Pressing on quickly… LUCILLE is a story of two troubled French teenagers living in a coastal town who could definitely do with a little of Richard’s joie de vivre, both firmly trapped in the circumstances of their lives by their families, who unexpectedly find in each other something their lives have been sadly lacking until now. Arthur is the son of Russian immigrants, whose father is a drunkard fisherman, as quick to raise his fists as he is a glass, and for whom tough love is the only kind he seems able to display, along with a complete contempt for his wife. Lucille is a shy anorexic, struggling with self-worth issues, as well as a somewhat distant relationship with her mother, who whilst not really falling into the category of an enabler for Lucille’s problems, isn’t really proactively helping either.

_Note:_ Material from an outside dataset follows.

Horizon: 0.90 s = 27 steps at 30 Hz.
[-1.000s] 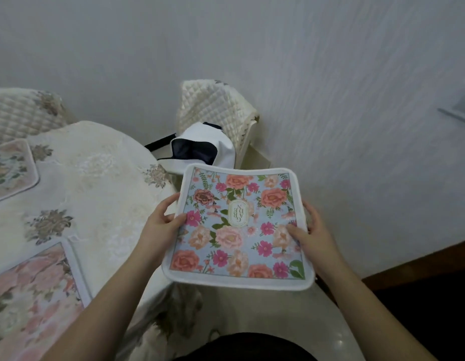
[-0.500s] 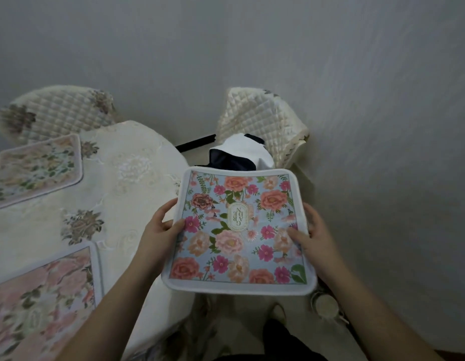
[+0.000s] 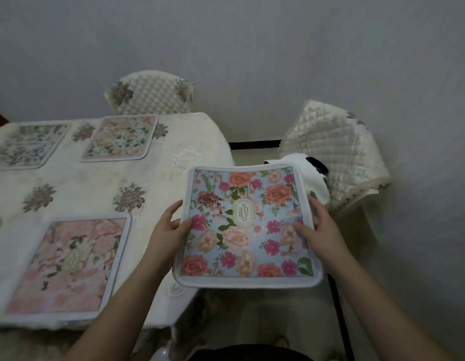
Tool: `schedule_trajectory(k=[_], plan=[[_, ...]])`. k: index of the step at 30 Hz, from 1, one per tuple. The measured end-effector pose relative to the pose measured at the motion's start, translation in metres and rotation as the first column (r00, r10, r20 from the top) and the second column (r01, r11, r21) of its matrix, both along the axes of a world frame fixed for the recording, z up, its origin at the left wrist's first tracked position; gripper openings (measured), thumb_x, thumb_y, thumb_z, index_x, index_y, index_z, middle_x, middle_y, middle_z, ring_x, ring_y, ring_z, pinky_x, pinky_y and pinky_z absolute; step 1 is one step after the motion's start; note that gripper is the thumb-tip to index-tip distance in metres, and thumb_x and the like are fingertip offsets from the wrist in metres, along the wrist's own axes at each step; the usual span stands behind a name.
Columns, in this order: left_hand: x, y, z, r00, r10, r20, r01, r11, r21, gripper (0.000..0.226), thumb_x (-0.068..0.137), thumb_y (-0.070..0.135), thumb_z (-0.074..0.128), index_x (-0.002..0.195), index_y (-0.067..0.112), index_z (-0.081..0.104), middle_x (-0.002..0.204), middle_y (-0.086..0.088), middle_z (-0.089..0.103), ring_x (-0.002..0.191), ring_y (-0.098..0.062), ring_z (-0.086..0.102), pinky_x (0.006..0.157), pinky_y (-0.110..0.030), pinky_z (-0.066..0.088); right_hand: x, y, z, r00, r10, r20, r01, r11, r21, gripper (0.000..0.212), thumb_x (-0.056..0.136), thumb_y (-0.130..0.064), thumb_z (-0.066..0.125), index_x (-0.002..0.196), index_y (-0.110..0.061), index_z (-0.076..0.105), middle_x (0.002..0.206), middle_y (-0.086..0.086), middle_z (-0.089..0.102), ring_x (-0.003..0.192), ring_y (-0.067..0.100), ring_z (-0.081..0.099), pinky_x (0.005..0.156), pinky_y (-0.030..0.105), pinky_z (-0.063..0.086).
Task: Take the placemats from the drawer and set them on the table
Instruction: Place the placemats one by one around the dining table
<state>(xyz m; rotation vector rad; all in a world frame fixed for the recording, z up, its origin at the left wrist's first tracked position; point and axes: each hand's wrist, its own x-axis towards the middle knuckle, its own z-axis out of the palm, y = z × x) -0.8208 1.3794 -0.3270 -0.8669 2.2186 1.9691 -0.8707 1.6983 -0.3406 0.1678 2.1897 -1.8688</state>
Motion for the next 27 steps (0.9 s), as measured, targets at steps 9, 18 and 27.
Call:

Upon meeting the two teens feel an immediate connection, it’s not love at first sight by any means, but it’s certainly something. Perhaps it’s a mutual recognition of each other’s unhappiness, but there also seems to be the potential for compassion and empathy towards each other, something that Arthur in particular seems to be singularly unable to display towards anyone else, with his penchant for terrifying oracular predictions of satanic doom for his ‘friends’. When a family tragedy befalls him, partly as a result of his own actions, he realises if he doesn’t leave their provincial coastal town immediately he probably never will, so implores Lucille to abscond with him, convincing her that a fresh start away from the emotional snares of her current environment might be beneficial to her also.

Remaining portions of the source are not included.